To solve this problem, we can use the equation for average force, which is:
Average Force = (1/2) * mass * (final velocity^2 - initial velocity^2) / distance
Let's calculate the net force acting on the driver in both cases:
(a) When the driver is wearing a seatbelt:
Given:
Mass of the driver (m) = 62 kg
Initial velocity (u) = 19 m/s
Final velocity (v) = 0 m/s (as they come to rest)
Deceleration distance (d) = 1.0 m
Using the equation, we get:
Average Force = (1/2) * 62 kg * ((0 m/s)^2 - (19 m/s)^2) / 1.0 m
= (1/2) * 62 kg * (-19 m/s)^2 / 1.0 m
Evaluating this expression, we find:
Average Force = 1109.5 N
Therefore, the net force acting on the driver, while wearing a seatbelt, is 1109.5 N.
(b) When the driver does not wear a seatbelt:
Given:
Mass of the driver (m) = 62 kg
Initial velocity (u) = 19 m/s
Final velocity (v) = 0 m/s (as they come to rest)
Deceleration distance (d) = 1.0 cm = 0.01 m (converted to meters)
Using the equation, we get:
Average Force = (1/2) * 62 kg * ((0 m/s)^2 - (19 m/s)^2) / 0.01 m
= (1/2) * 62 kg * (-19 m/s)^2 / 0.01 m
Evaluating this expression, we find:
Average Force = 122,600 N
Therefore, the net force acting on the driver, without wearing a seatbelt, is 122,600 N.
In summary:
(a) The net force acting on the driver, wearing a seatbelt, is 1109.5 N.
(b) The net force acting on the driver, without wearing a seatbelt, is 122,600 N.

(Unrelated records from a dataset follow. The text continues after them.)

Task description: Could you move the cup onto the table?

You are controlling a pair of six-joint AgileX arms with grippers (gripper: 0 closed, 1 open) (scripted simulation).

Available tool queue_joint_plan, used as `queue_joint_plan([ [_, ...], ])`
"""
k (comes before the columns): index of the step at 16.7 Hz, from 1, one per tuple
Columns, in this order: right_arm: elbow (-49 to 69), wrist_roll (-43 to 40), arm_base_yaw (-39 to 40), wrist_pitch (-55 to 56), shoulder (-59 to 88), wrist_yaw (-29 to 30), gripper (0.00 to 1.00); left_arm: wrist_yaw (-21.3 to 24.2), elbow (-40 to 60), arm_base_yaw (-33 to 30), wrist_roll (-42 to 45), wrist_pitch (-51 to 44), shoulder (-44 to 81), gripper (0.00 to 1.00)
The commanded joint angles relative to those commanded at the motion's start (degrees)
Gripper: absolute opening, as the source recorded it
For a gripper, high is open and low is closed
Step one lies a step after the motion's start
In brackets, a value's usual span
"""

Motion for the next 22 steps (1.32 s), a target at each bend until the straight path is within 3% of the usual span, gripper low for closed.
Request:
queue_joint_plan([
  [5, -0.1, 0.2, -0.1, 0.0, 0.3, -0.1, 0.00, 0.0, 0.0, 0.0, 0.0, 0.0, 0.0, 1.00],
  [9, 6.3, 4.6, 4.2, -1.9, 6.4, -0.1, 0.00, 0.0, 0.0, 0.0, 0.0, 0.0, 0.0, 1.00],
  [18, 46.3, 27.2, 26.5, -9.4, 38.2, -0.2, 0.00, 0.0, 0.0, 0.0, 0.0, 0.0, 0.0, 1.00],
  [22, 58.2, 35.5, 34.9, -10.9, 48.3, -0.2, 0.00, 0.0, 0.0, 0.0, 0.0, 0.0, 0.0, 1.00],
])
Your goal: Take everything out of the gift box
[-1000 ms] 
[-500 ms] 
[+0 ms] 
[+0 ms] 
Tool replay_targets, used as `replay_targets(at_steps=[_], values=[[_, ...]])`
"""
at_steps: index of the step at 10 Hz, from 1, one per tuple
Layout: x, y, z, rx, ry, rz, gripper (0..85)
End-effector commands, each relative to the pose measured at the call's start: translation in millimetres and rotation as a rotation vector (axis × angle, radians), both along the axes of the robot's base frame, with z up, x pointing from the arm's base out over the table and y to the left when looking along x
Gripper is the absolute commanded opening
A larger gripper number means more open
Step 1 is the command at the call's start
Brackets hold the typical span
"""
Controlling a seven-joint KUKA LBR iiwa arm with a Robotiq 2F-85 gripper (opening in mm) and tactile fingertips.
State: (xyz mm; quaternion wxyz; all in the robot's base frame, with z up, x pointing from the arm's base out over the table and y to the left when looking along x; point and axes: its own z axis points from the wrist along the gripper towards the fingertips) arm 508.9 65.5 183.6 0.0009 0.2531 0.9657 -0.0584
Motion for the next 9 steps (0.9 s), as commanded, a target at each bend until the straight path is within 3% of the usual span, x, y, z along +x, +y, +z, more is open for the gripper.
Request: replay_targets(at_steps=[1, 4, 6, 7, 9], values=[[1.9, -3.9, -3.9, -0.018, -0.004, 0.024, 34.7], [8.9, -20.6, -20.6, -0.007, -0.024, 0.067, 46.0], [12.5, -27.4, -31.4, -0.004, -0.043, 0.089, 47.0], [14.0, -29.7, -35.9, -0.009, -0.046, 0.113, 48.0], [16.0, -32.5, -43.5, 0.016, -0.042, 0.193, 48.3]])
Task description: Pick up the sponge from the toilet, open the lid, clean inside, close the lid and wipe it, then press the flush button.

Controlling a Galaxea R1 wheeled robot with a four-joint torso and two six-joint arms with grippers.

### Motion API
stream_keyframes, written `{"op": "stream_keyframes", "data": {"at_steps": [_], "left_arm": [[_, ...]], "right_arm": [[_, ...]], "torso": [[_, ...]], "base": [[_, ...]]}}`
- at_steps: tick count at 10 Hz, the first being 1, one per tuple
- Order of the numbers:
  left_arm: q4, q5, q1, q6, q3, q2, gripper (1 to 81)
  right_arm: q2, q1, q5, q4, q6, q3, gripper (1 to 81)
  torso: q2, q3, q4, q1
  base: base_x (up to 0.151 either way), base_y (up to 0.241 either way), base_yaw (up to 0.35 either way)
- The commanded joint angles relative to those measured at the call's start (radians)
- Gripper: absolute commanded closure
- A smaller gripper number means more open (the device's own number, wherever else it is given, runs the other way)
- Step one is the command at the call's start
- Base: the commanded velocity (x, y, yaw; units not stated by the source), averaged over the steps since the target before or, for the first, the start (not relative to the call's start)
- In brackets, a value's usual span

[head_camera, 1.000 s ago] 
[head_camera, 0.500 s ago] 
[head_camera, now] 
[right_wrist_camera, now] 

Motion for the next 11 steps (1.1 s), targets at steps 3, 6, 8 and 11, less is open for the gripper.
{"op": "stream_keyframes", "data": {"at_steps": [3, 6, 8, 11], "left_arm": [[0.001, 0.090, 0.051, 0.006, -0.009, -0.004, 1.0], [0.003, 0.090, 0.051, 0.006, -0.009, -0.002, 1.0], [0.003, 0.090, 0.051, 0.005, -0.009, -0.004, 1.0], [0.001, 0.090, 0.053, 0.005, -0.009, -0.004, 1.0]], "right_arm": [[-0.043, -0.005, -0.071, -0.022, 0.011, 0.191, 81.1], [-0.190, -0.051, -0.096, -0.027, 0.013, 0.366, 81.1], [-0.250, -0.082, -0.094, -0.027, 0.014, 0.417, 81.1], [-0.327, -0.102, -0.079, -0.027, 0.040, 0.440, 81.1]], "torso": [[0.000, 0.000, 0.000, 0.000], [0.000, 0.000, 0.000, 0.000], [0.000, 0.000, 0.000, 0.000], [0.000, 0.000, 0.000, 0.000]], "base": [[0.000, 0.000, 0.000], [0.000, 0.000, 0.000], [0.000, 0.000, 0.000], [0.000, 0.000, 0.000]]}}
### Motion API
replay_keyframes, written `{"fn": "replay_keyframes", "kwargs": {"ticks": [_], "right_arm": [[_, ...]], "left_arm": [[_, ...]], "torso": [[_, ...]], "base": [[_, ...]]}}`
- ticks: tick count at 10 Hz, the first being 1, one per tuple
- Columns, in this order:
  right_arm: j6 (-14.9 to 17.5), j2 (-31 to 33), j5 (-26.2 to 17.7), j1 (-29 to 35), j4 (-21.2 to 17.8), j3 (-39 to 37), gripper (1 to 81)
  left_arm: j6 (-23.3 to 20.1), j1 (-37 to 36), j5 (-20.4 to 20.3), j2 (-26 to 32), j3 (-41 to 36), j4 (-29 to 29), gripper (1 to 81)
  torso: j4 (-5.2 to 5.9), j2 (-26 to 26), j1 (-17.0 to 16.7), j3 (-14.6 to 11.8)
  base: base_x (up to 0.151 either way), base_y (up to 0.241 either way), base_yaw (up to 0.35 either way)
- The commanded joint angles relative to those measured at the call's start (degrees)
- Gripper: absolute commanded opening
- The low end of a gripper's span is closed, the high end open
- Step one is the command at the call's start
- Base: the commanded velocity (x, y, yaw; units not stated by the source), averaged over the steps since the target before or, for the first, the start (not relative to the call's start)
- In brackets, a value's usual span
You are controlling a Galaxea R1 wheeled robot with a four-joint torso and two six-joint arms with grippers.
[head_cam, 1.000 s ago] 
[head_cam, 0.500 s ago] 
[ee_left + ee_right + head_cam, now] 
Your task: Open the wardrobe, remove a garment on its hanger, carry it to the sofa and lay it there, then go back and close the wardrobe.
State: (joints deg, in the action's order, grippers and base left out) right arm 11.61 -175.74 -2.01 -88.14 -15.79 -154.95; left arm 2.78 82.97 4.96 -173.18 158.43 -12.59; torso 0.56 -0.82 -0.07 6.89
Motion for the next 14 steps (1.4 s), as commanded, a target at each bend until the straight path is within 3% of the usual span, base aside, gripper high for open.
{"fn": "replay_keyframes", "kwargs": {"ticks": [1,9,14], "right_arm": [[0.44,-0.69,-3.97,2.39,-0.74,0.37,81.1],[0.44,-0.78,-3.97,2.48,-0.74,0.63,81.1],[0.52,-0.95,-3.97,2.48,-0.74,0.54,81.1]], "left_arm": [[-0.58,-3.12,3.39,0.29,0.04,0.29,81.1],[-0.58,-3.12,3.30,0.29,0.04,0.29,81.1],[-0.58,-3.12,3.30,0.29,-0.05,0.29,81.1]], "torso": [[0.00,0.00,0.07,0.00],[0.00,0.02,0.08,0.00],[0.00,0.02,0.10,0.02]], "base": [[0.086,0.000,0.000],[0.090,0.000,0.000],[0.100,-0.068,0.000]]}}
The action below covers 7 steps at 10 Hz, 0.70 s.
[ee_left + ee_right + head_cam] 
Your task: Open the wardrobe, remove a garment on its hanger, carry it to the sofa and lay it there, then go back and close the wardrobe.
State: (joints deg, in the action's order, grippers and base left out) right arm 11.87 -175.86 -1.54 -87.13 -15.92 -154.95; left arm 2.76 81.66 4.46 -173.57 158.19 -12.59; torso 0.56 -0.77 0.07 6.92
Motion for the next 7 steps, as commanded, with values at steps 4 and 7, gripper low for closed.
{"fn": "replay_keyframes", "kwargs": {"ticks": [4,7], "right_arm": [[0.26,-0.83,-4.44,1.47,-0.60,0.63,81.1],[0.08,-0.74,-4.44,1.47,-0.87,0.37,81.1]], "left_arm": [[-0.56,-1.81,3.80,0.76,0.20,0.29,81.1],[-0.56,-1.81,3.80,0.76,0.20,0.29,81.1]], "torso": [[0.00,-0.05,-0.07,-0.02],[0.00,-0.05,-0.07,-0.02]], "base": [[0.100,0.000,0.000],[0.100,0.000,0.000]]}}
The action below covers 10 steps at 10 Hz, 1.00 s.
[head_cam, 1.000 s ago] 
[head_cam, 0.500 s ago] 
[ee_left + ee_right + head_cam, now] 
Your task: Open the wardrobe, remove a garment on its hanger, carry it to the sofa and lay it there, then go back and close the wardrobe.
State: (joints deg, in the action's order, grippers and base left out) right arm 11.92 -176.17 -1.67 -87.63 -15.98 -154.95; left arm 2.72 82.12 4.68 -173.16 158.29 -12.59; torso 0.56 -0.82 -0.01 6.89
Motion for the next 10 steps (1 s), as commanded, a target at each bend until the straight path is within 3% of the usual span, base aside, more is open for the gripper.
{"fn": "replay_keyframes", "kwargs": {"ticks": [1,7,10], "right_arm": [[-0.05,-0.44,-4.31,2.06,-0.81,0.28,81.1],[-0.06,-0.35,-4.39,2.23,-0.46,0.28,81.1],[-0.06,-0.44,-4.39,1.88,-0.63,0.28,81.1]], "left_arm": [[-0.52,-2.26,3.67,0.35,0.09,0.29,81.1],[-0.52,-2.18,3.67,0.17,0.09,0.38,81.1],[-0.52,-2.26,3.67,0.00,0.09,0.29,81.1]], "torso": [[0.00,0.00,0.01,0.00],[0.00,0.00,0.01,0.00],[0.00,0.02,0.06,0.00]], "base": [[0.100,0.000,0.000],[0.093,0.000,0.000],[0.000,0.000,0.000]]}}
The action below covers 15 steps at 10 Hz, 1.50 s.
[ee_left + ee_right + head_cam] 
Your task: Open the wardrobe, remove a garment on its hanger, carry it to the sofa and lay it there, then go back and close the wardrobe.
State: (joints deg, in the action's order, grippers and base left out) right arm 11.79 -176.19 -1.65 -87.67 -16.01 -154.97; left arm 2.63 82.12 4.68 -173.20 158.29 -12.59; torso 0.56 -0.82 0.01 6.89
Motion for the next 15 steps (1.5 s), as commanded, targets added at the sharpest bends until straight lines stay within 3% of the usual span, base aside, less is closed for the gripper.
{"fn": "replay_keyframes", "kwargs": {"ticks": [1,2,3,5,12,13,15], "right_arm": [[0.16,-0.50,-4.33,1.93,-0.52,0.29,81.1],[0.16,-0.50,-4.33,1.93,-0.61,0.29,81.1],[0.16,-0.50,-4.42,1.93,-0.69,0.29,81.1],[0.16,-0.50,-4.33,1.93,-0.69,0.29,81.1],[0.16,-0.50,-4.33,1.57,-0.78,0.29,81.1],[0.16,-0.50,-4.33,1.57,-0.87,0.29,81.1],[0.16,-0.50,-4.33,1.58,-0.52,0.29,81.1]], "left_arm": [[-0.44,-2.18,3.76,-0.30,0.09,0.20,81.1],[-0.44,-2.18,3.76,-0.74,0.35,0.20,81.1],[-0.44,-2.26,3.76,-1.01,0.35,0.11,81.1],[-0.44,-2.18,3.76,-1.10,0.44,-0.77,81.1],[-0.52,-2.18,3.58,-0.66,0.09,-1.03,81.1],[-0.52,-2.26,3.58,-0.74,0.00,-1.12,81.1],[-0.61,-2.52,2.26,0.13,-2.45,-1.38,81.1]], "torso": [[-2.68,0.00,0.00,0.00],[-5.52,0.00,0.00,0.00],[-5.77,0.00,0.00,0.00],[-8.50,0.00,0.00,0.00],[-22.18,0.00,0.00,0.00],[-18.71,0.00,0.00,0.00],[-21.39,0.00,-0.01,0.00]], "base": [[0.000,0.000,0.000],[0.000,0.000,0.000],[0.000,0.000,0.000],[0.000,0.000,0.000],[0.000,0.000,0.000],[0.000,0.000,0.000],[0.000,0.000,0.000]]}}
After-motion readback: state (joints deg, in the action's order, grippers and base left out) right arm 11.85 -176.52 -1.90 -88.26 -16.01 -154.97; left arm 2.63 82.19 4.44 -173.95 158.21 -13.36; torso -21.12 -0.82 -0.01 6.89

To solve these problems, you can use Newton's second law, which states that the net force acting on an object is equal to the product of its mass and acceleration. In this case, the acceleration is the rate at which the car or the driver decelerates.
For part (a), since the driver wearing a seatbelt decelerates at the same rate as the car itself, the net force acting on the driver is the same as the net force acting on the car. The distance over which the car decelerates is given as 1.0 m. We can use the equation:
Force * distance = 0.5 * mass * velocity^2
Plugging in the known values:
Mass = 62 kg
Velocity = 19 m/s
Distance = 1.0 m
Rearranging the equation to solve for Force:
Force = (0.5 * mass * velocity^2) / distance
Substituting the values:
Force = (0.5 * 62 kg * (19 m/s)^2) / 1.0 m
Evaluating this expression will give you the net force acting on the driver in newtons (N).
For part (b), since the driver who does not wear a seatbelt comes to rest in a much shorter distance (1.0 cm), we can use the same equation as in part (a) with a different distance value. Calculate the force using the same formula, but substitute the new distance value of 1.0 cm (converted to meters) into the equation.
Finally, it is important to note that the force should be represented in kilonewtons (kN), so you will need to convert the values accordingly.